• PROBLEM TO SOLVE
The lines from the top of the listing through the one containing "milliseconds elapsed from" are to be retyped exactly, with no other lines.

• DATA FOR ANALYSIS
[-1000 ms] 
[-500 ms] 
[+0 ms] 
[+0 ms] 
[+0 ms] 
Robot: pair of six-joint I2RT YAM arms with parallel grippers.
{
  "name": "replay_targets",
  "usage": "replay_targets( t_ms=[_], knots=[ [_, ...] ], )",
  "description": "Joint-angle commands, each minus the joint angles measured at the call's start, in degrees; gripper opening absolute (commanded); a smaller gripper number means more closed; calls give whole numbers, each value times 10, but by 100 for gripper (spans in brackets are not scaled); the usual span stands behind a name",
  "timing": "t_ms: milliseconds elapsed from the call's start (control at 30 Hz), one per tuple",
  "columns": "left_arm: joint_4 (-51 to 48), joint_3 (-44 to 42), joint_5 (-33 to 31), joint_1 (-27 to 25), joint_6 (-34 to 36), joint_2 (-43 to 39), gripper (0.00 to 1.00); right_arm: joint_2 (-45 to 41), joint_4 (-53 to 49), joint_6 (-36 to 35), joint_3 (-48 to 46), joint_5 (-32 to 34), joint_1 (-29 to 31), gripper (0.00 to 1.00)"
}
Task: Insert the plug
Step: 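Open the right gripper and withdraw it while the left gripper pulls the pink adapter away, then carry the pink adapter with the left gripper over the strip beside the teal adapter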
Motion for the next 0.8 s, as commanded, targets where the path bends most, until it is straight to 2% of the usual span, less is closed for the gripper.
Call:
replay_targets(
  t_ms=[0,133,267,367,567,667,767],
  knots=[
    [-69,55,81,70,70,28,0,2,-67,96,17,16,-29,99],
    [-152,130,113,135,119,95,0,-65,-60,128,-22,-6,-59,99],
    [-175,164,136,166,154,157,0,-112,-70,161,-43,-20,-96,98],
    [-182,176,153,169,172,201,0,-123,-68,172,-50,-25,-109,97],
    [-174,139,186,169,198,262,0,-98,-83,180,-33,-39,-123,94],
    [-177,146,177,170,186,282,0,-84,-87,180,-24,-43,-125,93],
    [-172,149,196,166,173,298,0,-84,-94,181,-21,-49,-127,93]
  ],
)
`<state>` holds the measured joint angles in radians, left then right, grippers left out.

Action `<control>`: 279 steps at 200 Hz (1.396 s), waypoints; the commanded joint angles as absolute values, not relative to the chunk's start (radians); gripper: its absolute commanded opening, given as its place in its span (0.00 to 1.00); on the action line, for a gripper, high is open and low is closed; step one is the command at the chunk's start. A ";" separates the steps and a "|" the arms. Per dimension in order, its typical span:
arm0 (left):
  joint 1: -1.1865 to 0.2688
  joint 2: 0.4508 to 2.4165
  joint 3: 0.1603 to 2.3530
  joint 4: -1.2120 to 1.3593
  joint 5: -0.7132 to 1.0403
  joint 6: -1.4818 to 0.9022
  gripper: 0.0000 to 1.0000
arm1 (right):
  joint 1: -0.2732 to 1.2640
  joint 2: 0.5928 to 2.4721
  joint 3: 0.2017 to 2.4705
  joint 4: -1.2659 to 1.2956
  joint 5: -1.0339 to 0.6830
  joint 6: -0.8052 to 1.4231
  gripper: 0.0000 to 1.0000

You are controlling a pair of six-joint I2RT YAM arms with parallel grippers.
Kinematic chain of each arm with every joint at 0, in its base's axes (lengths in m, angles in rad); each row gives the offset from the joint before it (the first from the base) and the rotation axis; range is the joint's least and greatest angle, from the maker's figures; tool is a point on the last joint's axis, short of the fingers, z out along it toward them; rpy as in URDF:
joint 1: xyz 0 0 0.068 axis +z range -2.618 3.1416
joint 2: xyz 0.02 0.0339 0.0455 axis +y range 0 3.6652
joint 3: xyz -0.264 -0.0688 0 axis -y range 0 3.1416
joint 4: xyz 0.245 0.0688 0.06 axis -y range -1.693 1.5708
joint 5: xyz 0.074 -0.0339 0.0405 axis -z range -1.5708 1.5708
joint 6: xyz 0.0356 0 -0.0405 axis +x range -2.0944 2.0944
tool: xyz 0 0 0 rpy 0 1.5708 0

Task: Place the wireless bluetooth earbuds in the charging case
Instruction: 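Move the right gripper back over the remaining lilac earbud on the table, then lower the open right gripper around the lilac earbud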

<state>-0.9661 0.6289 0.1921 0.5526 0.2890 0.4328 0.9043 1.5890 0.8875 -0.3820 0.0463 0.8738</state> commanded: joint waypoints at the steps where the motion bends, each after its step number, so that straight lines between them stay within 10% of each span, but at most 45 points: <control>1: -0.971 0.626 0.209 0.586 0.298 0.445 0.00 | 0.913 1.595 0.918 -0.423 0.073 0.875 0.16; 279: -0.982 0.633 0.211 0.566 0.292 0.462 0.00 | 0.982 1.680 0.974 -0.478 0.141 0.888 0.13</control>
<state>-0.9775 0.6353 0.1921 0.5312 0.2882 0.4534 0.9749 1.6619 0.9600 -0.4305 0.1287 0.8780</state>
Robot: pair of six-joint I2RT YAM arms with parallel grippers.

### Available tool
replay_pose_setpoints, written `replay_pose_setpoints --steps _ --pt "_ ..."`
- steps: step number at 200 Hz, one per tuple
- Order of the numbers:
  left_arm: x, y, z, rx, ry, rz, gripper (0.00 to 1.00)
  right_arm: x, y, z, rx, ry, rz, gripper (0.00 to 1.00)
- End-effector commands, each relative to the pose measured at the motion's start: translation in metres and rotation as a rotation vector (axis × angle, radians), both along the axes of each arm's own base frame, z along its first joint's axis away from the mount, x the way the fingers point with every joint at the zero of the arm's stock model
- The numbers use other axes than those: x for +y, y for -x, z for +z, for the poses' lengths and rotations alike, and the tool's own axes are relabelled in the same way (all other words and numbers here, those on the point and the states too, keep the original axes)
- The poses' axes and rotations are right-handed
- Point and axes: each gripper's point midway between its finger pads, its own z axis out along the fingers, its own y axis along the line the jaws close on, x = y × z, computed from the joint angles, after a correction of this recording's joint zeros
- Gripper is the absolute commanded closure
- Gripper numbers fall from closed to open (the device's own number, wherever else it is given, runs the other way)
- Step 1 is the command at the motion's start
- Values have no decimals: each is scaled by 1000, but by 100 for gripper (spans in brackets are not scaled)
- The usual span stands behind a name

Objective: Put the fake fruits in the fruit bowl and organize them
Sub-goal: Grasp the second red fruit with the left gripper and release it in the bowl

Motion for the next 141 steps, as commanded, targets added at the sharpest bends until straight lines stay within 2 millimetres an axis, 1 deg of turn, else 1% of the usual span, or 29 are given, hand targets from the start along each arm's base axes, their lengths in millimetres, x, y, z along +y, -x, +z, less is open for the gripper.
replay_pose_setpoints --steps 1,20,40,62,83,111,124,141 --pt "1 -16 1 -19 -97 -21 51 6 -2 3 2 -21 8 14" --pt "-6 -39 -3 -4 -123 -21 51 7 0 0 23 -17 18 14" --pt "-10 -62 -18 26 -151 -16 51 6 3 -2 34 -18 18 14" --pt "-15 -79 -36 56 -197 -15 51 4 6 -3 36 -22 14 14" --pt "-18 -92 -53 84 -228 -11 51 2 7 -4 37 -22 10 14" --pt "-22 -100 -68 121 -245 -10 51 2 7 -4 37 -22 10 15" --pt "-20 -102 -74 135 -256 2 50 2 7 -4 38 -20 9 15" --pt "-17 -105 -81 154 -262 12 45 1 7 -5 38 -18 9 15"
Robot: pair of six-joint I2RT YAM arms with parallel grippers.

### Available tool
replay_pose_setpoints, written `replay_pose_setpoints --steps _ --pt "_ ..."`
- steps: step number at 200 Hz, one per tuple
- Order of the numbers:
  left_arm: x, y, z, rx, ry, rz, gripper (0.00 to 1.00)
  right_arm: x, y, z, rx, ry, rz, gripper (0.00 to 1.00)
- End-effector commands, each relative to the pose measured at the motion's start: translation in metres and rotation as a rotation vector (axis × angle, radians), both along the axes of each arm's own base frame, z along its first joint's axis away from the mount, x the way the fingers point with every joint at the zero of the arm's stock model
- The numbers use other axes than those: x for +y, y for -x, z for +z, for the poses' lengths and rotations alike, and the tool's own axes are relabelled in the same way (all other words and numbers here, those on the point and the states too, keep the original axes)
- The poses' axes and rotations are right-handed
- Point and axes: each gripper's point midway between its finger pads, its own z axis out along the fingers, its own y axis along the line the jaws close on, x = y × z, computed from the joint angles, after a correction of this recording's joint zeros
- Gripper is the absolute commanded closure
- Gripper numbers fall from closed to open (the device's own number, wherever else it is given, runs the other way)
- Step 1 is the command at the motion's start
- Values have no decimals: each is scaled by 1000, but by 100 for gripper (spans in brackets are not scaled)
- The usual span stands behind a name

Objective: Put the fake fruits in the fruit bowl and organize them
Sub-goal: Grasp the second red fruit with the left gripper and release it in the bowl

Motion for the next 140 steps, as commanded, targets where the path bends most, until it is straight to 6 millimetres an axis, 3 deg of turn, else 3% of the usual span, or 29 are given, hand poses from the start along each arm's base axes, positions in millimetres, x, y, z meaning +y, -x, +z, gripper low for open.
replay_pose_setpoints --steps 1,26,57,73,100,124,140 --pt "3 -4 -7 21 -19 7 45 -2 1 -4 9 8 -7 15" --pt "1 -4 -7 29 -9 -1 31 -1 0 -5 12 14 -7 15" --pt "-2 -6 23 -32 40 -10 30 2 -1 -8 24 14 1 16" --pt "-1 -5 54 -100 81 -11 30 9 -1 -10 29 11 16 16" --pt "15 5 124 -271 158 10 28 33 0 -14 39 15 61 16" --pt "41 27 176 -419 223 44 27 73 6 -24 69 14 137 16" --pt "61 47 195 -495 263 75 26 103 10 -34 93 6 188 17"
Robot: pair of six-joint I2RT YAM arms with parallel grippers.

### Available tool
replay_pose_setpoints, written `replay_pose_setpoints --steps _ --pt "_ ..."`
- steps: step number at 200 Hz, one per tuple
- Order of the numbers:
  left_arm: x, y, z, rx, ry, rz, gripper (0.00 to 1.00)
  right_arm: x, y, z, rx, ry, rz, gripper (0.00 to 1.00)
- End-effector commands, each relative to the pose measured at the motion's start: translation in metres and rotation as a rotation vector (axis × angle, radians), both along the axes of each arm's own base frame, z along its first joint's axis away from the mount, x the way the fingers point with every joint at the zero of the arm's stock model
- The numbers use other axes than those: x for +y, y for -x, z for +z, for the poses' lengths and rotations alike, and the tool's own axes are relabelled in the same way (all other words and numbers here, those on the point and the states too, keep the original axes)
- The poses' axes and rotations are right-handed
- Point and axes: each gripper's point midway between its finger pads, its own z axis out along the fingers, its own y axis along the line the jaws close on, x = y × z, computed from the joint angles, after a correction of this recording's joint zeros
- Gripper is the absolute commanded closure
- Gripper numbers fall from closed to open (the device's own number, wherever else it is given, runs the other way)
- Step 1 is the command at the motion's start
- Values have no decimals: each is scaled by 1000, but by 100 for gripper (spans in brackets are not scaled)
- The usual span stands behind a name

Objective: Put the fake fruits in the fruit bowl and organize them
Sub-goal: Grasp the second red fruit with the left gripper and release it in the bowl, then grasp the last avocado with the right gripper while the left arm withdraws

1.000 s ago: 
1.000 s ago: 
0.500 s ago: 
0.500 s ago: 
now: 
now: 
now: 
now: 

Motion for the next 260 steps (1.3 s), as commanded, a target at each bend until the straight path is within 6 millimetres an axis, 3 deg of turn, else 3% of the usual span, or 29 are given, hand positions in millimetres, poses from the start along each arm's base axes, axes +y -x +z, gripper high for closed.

• WRITTEN SOLUTION
[-1000 ms] 
[-500 ms] 
[+0 ms] 
[+0 ms] 
[+0 ms] 
Robot: pair of six-joint I2RT YAM arms with parallel grippers.
{
  "name": "replay_targets",
  "usage": "replay_targets( t_ms=[_], knots=[ [_, ...] ], )",
  "description": "Joint-angle commands, each minus the joint angles measured at the call's start, in degrees; gripper opening absolute (commanded); a smaller gripper number means more closed; calls give whole numbers, each value times 10, but by 100 for gripper (spans in brackets are not scaled); the usual span stands behind a name",
  "timing": "t_ms: milliseconds elapsed from the call's start (control at 30 Hz), one per tuple",

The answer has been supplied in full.